This year, we're doing yet another cracked fairy tale poem. Don't know what I'm talking about? Check it.
On second thought, maybe you shouldn't. It's a really stupid poem, and now I realize why everyone secretly hated it in my ninth-grade English class. They didn't say anything positive about it, and I didn't get to recite it to the class, so that's what tipped me off. However, I think this poem is pretty funny. Judge for yourself:
‘Twas the night of the ball and all over the floor
Were soap-suds and tearstains, strewn door-to-door;
For Cinderella was stuck here, cleaning a mess
Made by her two evil stepsisters no less.

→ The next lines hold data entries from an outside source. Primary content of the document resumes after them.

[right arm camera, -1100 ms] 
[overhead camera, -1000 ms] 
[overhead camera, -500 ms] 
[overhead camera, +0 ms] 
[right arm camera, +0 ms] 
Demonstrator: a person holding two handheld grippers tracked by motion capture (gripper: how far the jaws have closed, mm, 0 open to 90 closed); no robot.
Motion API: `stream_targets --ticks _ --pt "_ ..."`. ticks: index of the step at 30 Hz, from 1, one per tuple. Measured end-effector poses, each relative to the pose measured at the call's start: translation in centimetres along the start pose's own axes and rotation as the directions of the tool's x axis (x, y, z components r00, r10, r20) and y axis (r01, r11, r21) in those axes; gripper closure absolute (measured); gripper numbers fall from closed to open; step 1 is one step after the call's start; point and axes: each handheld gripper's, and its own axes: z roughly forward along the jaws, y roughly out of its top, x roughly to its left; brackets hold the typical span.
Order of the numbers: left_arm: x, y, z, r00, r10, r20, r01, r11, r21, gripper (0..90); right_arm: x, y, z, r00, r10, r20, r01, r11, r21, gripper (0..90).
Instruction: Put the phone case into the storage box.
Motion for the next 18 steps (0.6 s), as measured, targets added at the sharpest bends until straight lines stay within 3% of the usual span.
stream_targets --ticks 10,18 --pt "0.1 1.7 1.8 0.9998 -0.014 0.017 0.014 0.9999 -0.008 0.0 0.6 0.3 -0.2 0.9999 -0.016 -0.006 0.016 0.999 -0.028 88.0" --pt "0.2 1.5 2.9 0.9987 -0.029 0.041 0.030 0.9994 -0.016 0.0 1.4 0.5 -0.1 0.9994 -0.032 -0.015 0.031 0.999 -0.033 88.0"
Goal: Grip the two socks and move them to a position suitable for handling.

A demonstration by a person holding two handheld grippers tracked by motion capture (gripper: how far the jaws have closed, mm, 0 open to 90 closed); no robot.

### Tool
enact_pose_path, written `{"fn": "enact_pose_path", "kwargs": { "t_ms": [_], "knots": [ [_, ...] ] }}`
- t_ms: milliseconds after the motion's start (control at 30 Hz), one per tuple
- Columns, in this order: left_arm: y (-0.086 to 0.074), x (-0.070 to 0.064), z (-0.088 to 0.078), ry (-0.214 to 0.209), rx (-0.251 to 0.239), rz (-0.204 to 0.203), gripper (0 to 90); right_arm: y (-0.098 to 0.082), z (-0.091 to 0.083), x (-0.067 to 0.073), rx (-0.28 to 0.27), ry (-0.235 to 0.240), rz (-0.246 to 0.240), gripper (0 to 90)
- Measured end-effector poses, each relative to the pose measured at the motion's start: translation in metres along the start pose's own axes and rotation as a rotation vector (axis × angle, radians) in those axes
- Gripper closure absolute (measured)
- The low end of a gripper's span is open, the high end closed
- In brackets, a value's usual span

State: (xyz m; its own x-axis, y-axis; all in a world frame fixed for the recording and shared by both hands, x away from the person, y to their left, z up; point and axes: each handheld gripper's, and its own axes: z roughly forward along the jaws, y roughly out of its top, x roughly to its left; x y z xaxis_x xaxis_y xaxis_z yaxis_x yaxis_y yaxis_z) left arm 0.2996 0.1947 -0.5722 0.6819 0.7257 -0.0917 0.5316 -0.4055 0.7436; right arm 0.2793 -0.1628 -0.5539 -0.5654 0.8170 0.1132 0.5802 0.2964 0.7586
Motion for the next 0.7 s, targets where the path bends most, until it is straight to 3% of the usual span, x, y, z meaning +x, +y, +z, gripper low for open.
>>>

As Cindy sat down for a long night’s sad cry,
A twinkling light appeared in the sky!
The girl was struck dumb, transfixed on the glitter,
When an old man popped out, and, giving a titter,
Called out quite loudly, “I am here! I am here!
You’ll go to the ball, now, please do not fear!”
The girl’s crying stopped; she asked, “Who are you?”
The old man chuckled, and produced a glass shoe.
“Why, I am your fairy godfather, silly!
I’ll give you your prince- but we can’t dally or dilly,
For at midnight all of my magic runs dry,
And then, my dear, you will wish to just die!